Shanghai

 

Lorsque des Occidentaux repèrent la mention « old city » sur la carte d’une ville, ils s’imaginent y découvrir des quartiers, des bâtiments ou des monuments évidemment entretenus, voire restaurés, qui témoignent glorieusement du passé de la ville. A Shanghai, si lassé par la modernité fulgurante, mais sans cachet chinois de la ville nouvelle, le touriste occidental se rend là où sa carte indique la vieille ville, il en sera pour ses frais. Ici, ce qu’on y appelle la vieille ville, ce n’est pas tant le quartier le plus vieux de la ville que le plus décrépit. « Vieille ville » ici veut tout simplement dire : résidu d’un passé révolu et sans gloire pour la Chine, poches urbaines en attente de rejoindre la modernité de la ville à la verticale.
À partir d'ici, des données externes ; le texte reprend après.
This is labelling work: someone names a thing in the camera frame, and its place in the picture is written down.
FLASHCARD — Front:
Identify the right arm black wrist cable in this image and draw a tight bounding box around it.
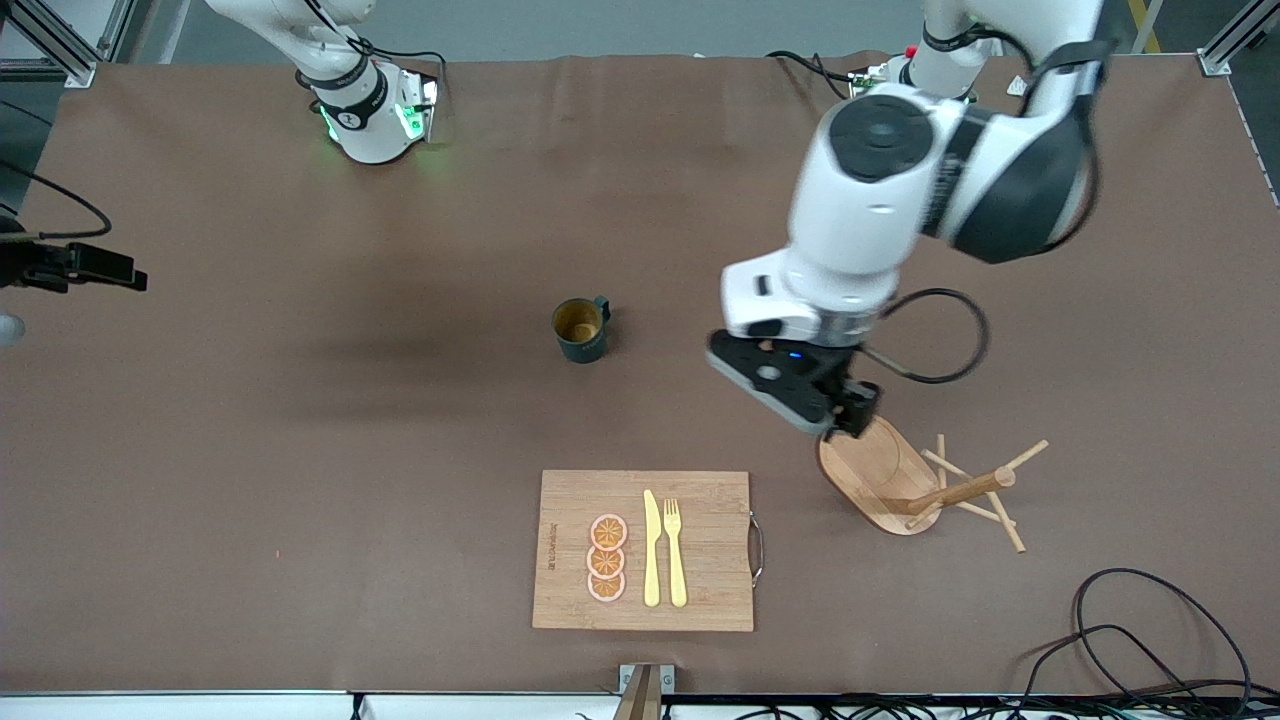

Et de fait, la « vieille ville » n’est constituée que de quartiers résidentiels malcommodes, sans confort, très souvent insalubres, parfois proches de la ruine. Déplorer, comme on le fait si souvent en Occident, que les Chinois les rasent petit à petit pour y construire des immeubles, cela revient ni plus ni moins à souhaiter que leurs habitants persistent à vivre dans des conditions qu’aucun occidental n’accepterait pour lui-même.

Pour s’en persuader, il suffit de s’y promener et de voir comment tant bien que mal des hommes et des femmes de tous âges y vivent, comment dans ces quartiers en sursis on y mène des existences crépusculaires.

NB : toutes les images de cette série n’ont fait l’objet d’aucune manipulation numérique.